Graph-structured relational data is ubiquitous throughout the social and physical sciences. Such datasets include personal relations in social and communication networks, protein-protein interactions within an organism, and particle interactions in physics simulations, among many other examples. By studying these graphs, researchers can develop techniques to identify harmful actors in social networks, discover novel protein interaction pathways, and better model interactions within a physical system. However, the large scale and complexity of these datasets makes them particularly challenging to study, and studies often require computationally-expensive analytical techniques.
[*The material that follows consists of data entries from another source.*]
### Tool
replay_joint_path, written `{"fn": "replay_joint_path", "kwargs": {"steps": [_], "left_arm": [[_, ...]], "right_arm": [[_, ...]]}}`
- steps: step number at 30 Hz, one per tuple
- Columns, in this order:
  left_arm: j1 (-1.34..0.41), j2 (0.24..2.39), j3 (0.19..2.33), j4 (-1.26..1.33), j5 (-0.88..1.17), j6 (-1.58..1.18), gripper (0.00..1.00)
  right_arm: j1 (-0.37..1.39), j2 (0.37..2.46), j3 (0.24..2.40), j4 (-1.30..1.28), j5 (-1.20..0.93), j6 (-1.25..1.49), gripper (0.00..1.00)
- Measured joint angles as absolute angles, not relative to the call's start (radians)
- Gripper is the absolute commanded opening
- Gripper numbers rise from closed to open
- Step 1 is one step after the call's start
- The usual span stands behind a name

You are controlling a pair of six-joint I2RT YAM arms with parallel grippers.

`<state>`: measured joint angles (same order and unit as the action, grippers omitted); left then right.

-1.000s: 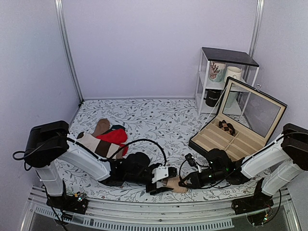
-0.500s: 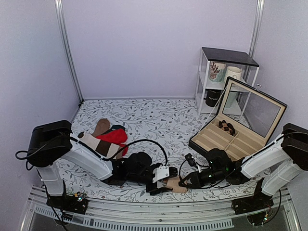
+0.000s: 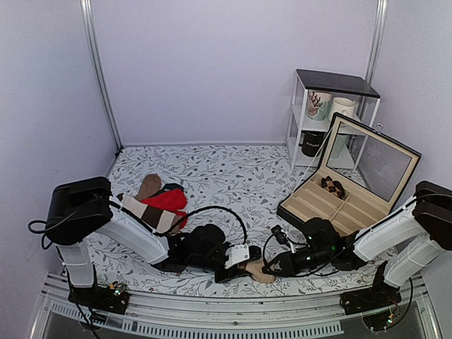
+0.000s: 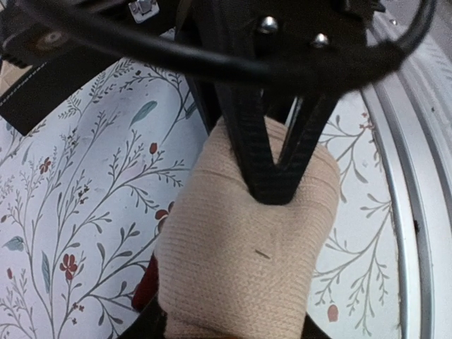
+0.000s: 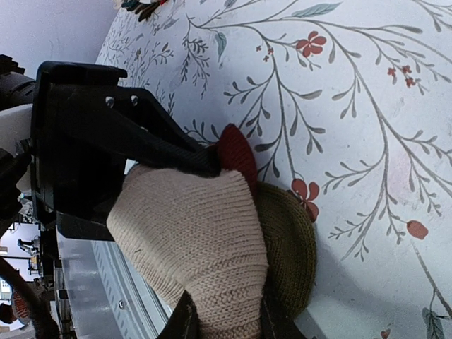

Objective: Roll the socks
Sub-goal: Roll a pair of socks at the center of the board.

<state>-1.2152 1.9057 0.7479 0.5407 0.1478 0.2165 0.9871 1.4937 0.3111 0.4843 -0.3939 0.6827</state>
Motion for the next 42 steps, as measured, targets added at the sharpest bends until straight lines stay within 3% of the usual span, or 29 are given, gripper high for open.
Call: {"fn": "replay_joint_path", "kwargs": {"steps": [2,4,6,8,10,11,12,29,42], "left_arm": [[-1.215,1.908,0.75,0.541,0.149,0.217,0.18],[-1.213,1.908,0.752,0.541,0.152,0.221,0.1],[-1.212,1.908,0.753,0.541,0.16,0.221,0.15],[-1.212,1.908,0.753,0.541,0.168,0.218,0.52],[-1.212,1.908,0.753,0.541,0.167,0.217,0.77],[-1.212,1.908,0.753,0.541,0.165,0.214,0.96],[-1.212,1.908,0.752,0.542,0.163,0.212,0.99],[-1.206,1.551,0.688,0.454,0.145,0.202,0.99],[-1.143,1.689,0.785,0.421,0.301,0.21,0.96]], "right_arm": [[0.987,1.494,0.311,0.483,-0.395,0.683,0.09],[0.986,1.494,0.311,0.482,-0.396,0.683,0.09],[0.983,1.494,0.311,0.48,-0.399,0.683,0.09],[0.982,1.494,0.311,0.479,-0.401,0.683,0.09],[0.982,1.494,0.311,0.478,-0.401,0.683,0.09],[0.982,1.494,0.312,0.477,-0.401,0.683,0.09],[0.982,1.494,0.314,0.475,-0.401,0.683,0.09],[0.981,1.406,0.351,0.314,-0.352,0.62,0.06],[0.979,1.374,0.389,0.202,-0.319,0.5,0.06]]}}
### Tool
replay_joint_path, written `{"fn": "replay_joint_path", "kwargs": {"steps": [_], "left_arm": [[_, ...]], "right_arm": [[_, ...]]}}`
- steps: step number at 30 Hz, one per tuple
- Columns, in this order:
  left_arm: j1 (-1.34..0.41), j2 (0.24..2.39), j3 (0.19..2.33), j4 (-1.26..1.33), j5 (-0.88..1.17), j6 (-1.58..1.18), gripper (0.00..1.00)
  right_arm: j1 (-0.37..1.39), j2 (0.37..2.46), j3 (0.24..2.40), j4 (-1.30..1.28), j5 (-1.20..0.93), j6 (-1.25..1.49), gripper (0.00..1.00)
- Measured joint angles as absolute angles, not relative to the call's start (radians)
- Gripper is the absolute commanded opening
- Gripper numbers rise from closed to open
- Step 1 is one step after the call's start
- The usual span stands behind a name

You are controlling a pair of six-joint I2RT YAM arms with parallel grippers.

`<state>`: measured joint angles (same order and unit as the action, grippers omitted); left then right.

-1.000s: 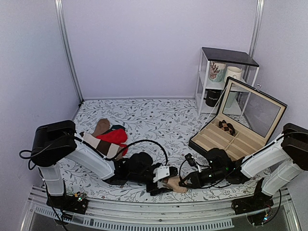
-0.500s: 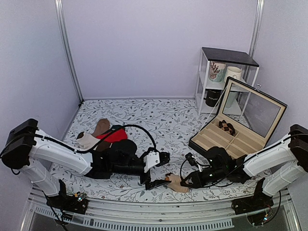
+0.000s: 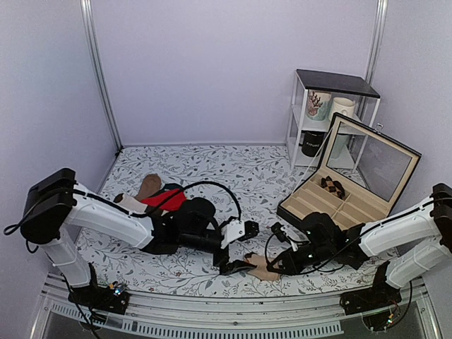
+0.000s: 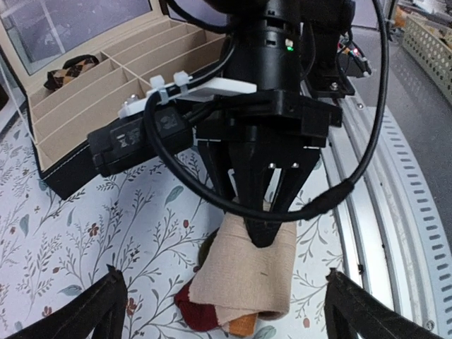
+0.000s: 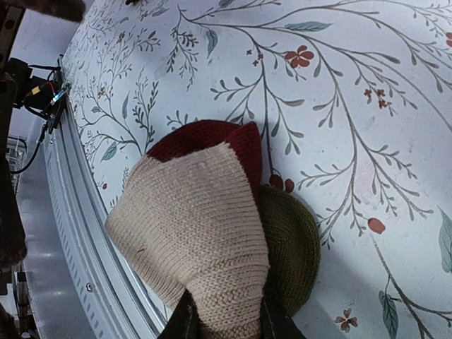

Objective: Roll the socks
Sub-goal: Roll a pair of socks at the center of the board.

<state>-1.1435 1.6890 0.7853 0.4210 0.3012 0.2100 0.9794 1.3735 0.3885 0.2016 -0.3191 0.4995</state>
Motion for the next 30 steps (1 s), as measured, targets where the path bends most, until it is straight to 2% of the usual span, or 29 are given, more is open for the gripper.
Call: {"fn": "replay_joint_path", "kwargs": {"steps": [13,30], "left_arm": [[-1.141,1.88,0.869,0.376,0.404,0.17,0.78],[-1.128,1.91,0.869,0.405,0.479,0.1,0.77]], "right_arm": [[0.979,1.381,0.394,0.202,-0.319,0.468,0.06],[0.979,1.387,0.391,0.213,-0.323,0.467,0.06]]}}
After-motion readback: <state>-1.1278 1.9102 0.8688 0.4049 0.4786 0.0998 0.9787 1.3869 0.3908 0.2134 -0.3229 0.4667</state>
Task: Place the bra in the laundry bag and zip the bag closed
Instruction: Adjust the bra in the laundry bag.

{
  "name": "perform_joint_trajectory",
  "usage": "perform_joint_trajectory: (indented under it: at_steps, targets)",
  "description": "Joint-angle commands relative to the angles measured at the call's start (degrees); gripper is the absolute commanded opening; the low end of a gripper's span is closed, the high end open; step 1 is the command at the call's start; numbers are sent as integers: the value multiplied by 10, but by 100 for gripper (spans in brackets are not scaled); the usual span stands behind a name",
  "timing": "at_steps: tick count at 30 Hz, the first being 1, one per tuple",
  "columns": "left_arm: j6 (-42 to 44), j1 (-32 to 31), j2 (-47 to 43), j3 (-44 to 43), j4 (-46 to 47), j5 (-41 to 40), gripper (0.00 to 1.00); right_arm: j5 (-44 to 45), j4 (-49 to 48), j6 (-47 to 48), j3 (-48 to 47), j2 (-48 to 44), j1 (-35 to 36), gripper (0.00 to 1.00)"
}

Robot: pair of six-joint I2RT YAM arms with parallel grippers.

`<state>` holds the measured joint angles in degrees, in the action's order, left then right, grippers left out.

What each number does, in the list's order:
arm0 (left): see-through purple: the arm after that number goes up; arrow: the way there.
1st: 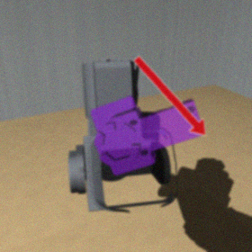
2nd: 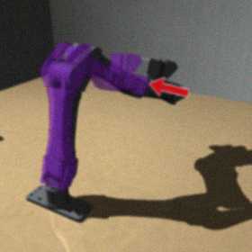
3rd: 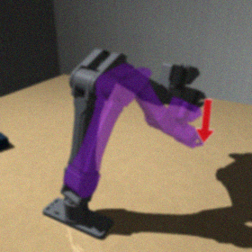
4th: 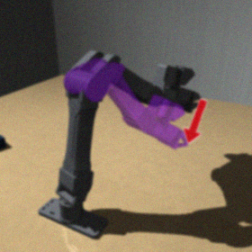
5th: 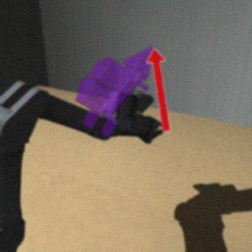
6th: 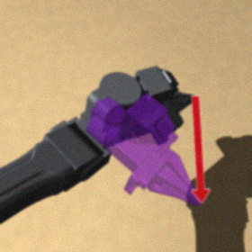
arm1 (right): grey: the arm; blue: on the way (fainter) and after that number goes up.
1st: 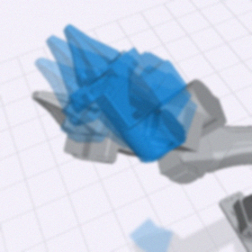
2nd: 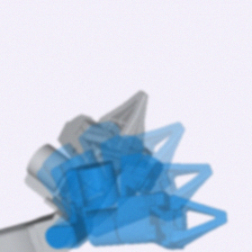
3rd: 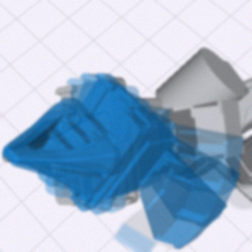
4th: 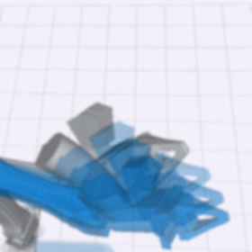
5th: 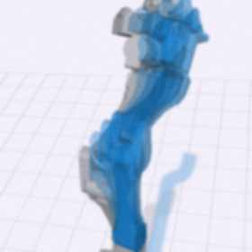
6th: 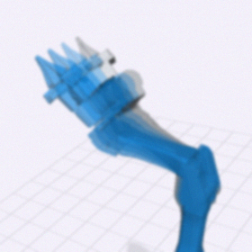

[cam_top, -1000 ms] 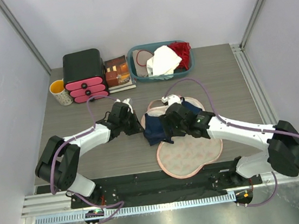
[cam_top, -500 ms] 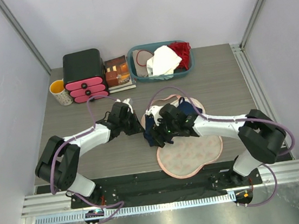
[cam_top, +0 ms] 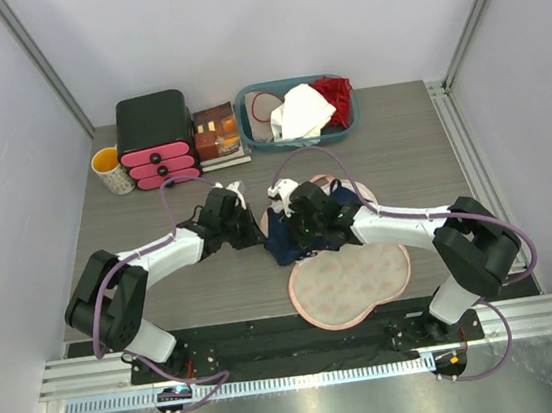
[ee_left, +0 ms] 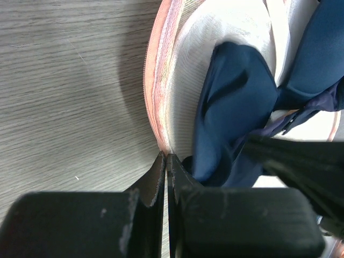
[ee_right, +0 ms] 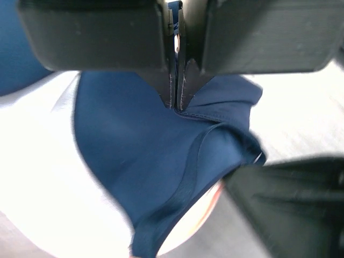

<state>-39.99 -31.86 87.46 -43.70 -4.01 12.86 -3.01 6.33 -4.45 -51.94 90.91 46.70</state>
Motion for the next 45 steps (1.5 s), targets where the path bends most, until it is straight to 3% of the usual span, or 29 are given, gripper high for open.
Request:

These challenges are further exacerbated by the complexity of the modern large-scale parallel computational systems on which such studies are often performed. Solving these challenges enables the real-time analysis of large-scale constantly-evolving social networks, in-depth studies of full-scale brain neural connectome graphs, and the general application of computationally-intensive analytics to other massive relational datasets. The research in this project presents a set of highly inter-related approaches designed to concurrently address these challenges. Educational initiatives of this project include the development of classes that will introduce students in computer science, the physical sciences, and the social sciences to various aspects of graph theory and computational graph analytics. High school through graduate students are being engaged as contributing members of the project's various research goals. These initiatives are further fostering involvement of students in research, high performance computing, and open source software development.
Specifically, the research in this project is aimed at developing methods to enable complex computations on quadrillion+ edge graphs using current petascale and forthcoming exascale high performance computing platforms. These methods fall under three broad thrusts. The first thrust relates to "Graph Layout", which is the way in which a graph dataset is partitioned, ordered, and stored in-memory and out-of-core on a computational system. An outcome of this thrust is a high quality and scalable means to optimize graph layout under consideration of data type, algorithmic pattern, and hardware platform. The second thrust considers "Architecture-centric Processing" of these datasets under consideration of modern high performance systems. This thrust is researching how to efficiently map complex graph analytic problems to complex heterogeneous architectures, while considering multilevel computational models, asynchronous computations, and various graph layout methodologies. The third thrust involves the "Development of Scalable and Open-source Software" to enable the broader scientific community to easily address the challenges of the prior thrusts as it relates to their specific dataset, analytical problem, and hardware. This thrust is investigating how to best develop software frameworks and toolkits that are designed to scale to the massive (quadrillion+ edge) and irregular power-law graphs arising from these various domains, while efficiently running on next-generation exascale hardware.
This award reflects NSF's statutory mission and has been deemed worthy of support through evaluation using the Foundation's intellectual merit and broader impacts review criteria.